Edition - Société - prix - livre - amendement


L'économie du pays doit être relancée et modernisée, et un projet de loi est en cours et un amendement récemment déposé estime avoir trouvé la solution. Il vise en effet « à supprimer l’une des dispositions majeures de la loi du 10 août 1981 relative au prix du livre en réduisant de deux ans à six mois le délai durant lequel les soldes de livres sont interdits ». Pour le moment l'amendement a été retiré, voilà pourquoi l'on n’en trouve pas trace sur le site du Sénat. Néanmoins, on peut en trouver un vestige sur cette page.

De deux ans à six mois, pour mieux vendre

On peut clairement y lire : « Aux termes de la loi de 1981 sur le prix du livre, il faut attendre deux ans après l'édition ou l'importation d'un livre avant de pouvoir le vendre avec un rabais supérieur de 5 %. On estime à près de 60 000 le nombre de nouveaux titres qui paraissent en librairie chaque année en France. Or la durée de vie d'un livre est relativement courte puisqu'un livre reste en rayon en moyenne 3 mois.

Aussi autoriser des rabais supérieurs à 5 % (dans la limite du seuil de vente à perte) sur les livres 6 mois après leur édition ou importation, au lieu de deux ans, permettrait de donner un deuxième vie aux livres les moins vendus (puisque non commandés depuis plus de trois mois) sans pour autant nuire au réseau des librairies, compte tenu du cycle de vie des livres.
»

Réaction et levée de boucliers générale

L'intervention de Christine Albanel, ainsi que la mobilisation d'acteurs majeurs du monde du livre, la Société des Gens de Lettres, Syndicat National de l'édition, le Syndicat de la librairie française « a permis d'alerter les parlementaires sur les dangers extrêmes de ces amendements et a favorisé le retrait de celui défendu par un membre du groupe UMP ». Et pourtant, une récidive frappe : un second amendement, porté par un député du groupe Nouveau Centre va tenter de ruer de nouveau dans les brancards.

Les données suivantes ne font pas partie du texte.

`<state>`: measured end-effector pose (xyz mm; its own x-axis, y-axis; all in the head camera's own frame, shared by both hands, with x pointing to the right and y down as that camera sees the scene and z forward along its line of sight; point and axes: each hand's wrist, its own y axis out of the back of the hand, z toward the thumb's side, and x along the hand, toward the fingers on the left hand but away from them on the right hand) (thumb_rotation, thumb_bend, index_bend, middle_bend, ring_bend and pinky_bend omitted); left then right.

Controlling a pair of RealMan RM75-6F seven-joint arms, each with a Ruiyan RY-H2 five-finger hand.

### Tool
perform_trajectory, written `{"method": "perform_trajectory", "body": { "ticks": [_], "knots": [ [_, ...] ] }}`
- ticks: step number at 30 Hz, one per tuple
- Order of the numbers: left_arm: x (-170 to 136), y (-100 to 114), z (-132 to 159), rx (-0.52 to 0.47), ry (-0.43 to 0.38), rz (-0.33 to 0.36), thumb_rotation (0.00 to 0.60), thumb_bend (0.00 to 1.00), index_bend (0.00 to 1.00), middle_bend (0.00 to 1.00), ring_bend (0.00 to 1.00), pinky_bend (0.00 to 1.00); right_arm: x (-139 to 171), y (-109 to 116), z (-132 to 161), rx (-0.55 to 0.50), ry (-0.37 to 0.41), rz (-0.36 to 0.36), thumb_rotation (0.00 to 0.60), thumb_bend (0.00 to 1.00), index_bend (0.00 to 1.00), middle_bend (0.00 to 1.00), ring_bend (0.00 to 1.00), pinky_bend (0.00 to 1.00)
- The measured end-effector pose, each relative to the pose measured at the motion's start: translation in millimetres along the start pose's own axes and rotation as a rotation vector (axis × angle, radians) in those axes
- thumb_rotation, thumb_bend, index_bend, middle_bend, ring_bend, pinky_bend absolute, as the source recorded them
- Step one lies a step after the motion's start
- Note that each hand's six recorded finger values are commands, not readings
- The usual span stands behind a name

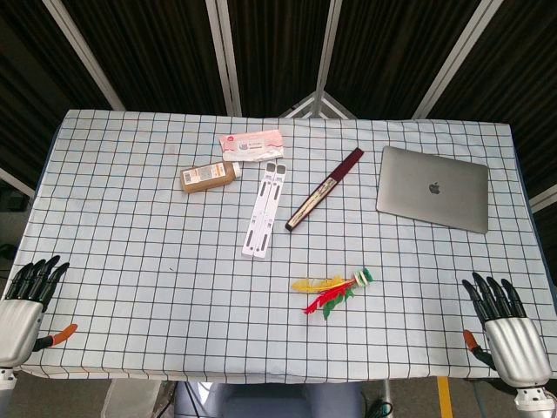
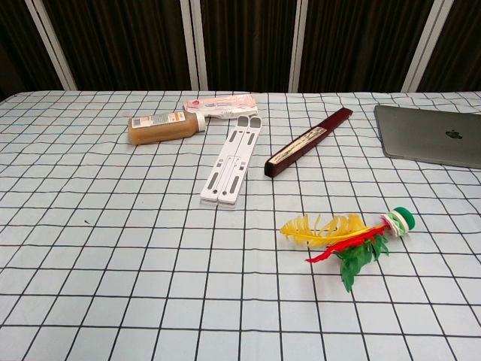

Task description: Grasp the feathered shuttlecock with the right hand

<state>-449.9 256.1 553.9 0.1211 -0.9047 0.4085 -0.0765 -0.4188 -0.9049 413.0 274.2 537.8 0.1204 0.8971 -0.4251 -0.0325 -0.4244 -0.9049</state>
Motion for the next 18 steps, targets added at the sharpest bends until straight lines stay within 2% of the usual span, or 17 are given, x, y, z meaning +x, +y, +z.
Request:
{"method": "perform_trajectory", "body": {
  "ticks": [9,14,18],
  "knots": [
    [0,0,3,-0.003,-0.010,0.003,0.600,0.00,0.00,0.00,0.00,0.00,-33,1,30,-0.074,0.088,-0.013,0.600,0.39,0.01,0.00,0.00,0.00],
    [1,2,0,0.003,-0.004,0.013,0.600,0.00,0.00,0.00,0.00,0.00,-57,-9,73,-0.151,0.175,0.033,0.600,0.39,0.18,0.00,0.00,0.00],
    [2,2,-1,0.002,0.000,0.014,0.600,0.00,0.00,0.00,0.00,0.00,-69,-24,110,-0.204,0.231,0.073,0.600,0.39,0.29,0.07,0.00,0.00]
  ]
}}
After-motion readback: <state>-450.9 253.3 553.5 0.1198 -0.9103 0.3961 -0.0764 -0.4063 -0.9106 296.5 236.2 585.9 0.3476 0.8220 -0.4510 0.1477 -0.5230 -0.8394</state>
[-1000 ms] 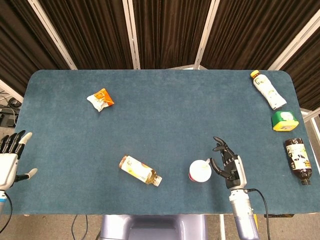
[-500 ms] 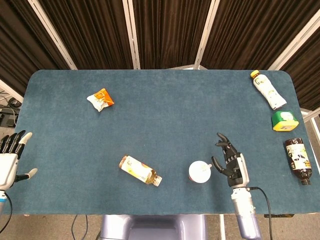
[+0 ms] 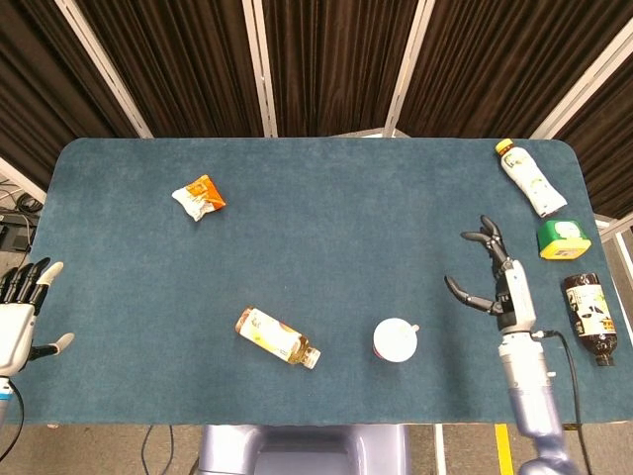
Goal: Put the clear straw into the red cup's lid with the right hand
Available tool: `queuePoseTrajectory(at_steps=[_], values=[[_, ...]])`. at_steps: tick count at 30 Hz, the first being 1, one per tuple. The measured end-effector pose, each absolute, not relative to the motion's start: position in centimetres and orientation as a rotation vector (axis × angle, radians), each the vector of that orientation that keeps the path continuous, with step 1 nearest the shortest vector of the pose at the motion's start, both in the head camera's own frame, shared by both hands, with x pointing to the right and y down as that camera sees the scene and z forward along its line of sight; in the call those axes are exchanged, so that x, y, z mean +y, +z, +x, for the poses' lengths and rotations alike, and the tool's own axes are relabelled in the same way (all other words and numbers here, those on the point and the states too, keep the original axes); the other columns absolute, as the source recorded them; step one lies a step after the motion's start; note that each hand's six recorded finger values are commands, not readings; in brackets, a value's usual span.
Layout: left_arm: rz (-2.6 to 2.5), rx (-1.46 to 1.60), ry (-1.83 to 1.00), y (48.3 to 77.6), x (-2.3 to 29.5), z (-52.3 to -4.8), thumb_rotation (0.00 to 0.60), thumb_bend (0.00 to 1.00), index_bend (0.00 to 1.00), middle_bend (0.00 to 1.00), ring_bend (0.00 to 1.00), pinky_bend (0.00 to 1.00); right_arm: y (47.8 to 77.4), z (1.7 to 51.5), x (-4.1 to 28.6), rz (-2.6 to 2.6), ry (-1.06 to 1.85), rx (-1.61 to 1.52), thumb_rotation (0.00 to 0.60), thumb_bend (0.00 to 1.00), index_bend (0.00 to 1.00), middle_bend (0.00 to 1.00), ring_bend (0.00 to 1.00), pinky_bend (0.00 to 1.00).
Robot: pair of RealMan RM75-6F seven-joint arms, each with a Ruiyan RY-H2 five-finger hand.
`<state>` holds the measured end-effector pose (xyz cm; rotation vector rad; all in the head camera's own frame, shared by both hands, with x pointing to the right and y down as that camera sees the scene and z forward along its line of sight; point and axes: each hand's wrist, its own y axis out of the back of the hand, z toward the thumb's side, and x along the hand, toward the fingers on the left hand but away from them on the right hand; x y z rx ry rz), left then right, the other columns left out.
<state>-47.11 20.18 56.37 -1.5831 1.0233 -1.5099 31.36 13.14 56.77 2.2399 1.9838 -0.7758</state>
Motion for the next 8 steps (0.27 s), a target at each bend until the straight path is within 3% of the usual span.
queuePoseTrajectory(at_steps=[4, 8], values=[[-1.583, 1.021, -1.512, 56.4, 20.2, -47.1, 0.600, 0.15, 0.00, 0.00, 0.00, 0.00, 56.6, 33.3, 13.1, 2.452, -1.263, 1.940, 0.600, 0.17, 0.08, 0.00, 0.00, 0.00], [-1.581, 1.021, -1.513, 56.4, 20.2, -47.1, 0.600, 0.15, 0.00, 0.00, 0.00, 0.00, 56.7, 35.5, 13.8, 2.608, -1.825, 1.858, 0.600, 0.17, 0.06, 0.00, 0.00, 0.00]])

Bouleversement dans le monde du livre

Dans un communiqué commun, le SLF, la SGDL et le SNE expliquent que « si cette disposition était adoptée par le Parlement, elle signerait la fin du prix unique du livre et amorcerait un bouleversement total du marché du livre ». Et les lecteurs seraient les premiers frappés par une telle dérégulation, qui se concrétiseraient en trois points
  • un appauvrissement de l’offre éditoriale, de nombreux titres ne pouvant plus être publiés par les éditeurs
  • une augmentation du prix moyen du livre préjudiciable au pouvoir d’achat des lecteurs, les éditeurs étant contraints de compenser le manque de recettes lié aux soldes par une augmentation globale de leurs prix
  • des obstacles supplémentaires pour le public dans son accès au livre du fait de la disparition de librairies en centre-ville
Un marché de soldes serait alors catastrophique pour les librairies indépendantes, les éditeurs et les auteurs, touchant donc toutes les parties de l'industrie du livre avec des répercussions funestes, estiment les trois groupes.

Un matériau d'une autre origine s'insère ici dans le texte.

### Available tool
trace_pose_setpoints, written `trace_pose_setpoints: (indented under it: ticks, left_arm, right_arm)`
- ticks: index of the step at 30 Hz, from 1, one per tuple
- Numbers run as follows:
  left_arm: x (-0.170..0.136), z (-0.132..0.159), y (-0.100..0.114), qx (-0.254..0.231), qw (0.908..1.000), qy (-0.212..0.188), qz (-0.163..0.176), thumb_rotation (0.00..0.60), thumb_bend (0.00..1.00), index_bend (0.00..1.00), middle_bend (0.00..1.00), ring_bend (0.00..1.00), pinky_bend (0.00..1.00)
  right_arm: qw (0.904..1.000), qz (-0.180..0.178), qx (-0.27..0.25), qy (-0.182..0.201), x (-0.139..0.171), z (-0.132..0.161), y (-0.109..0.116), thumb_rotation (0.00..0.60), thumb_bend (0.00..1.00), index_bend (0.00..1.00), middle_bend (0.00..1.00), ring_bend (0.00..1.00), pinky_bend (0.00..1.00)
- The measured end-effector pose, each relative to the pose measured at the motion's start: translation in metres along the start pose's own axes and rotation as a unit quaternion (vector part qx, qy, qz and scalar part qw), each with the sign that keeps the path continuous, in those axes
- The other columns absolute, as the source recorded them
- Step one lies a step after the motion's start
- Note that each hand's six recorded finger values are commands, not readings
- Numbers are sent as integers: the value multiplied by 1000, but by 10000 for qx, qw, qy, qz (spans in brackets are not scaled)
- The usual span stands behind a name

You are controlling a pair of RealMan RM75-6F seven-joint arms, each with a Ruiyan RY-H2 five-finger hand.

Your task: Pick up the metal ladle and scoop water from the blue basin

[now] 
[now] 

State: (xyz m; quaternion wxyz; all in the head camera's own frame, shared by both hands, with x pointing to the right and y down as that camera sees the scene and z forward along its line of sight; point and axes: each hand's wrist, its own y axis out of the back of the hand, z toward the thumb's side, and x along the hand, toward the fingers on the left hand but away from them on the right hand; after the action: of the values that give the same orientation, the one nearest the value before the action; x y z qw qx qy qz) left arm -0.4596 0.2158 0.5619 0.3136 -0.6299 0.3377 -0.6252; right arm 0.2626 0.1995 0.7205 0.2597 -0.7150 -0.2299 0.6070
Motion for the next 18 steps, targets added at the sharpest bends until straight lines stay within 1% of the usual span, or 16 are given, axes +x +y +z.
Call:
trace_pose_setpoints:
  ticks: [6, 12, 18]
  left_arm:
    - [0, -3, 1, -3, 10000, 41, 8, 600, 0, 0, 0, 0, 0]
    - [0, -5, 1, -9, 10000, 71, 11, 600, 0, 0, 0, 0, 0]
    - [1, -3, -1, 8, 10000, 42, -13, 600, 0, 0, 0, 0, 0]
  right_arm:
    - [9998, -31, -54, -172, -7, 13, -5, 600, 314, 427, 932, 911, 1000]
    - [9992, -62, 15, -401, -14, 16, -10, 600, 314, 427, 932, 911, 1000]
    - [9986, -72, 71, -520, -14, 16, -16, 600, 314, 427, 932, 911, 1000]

Loi Lang contre grand capital, round 2

La loi Lang, qu'Alapage a récemment mise en défaut, dans un jugement concernant la gratuité des frais de port, a pourtant « incontestablement permis un essor du marché du livre grâce à un réseau très dense de points de vente qui garantit la diversité de l’offre éditoriale et, donc, la richesse de la création littéraire ». Et le communiqué de rappeler que les professionnels l'avaient accueillie à l'unanimité.

De même que « les chiffres de l’INSEE montrent que, sur les dix dernières années, l’indice du prix du livre a évolué deux fois moins vite que l’indice général des prix », de même un amendement qui mettrait à mal cette loi « concurrentielle et anti-inflationniste » porterait un coup à la diversité culturelle aujourd'hui permise. « C'est pourquoi, les auteurs, les éditeurs et les libraires demandent le retrait de l'amendement sur les soldes de livres et en appellent à l'ensemble des parlementaires et au Gouvernement afin qu'ils rejettent ces tentatives de déstabilisation du marché du livre qui seraient ruineuses et irrémédiables pour l'économie du livre et pour la culture », conclut le communiqué.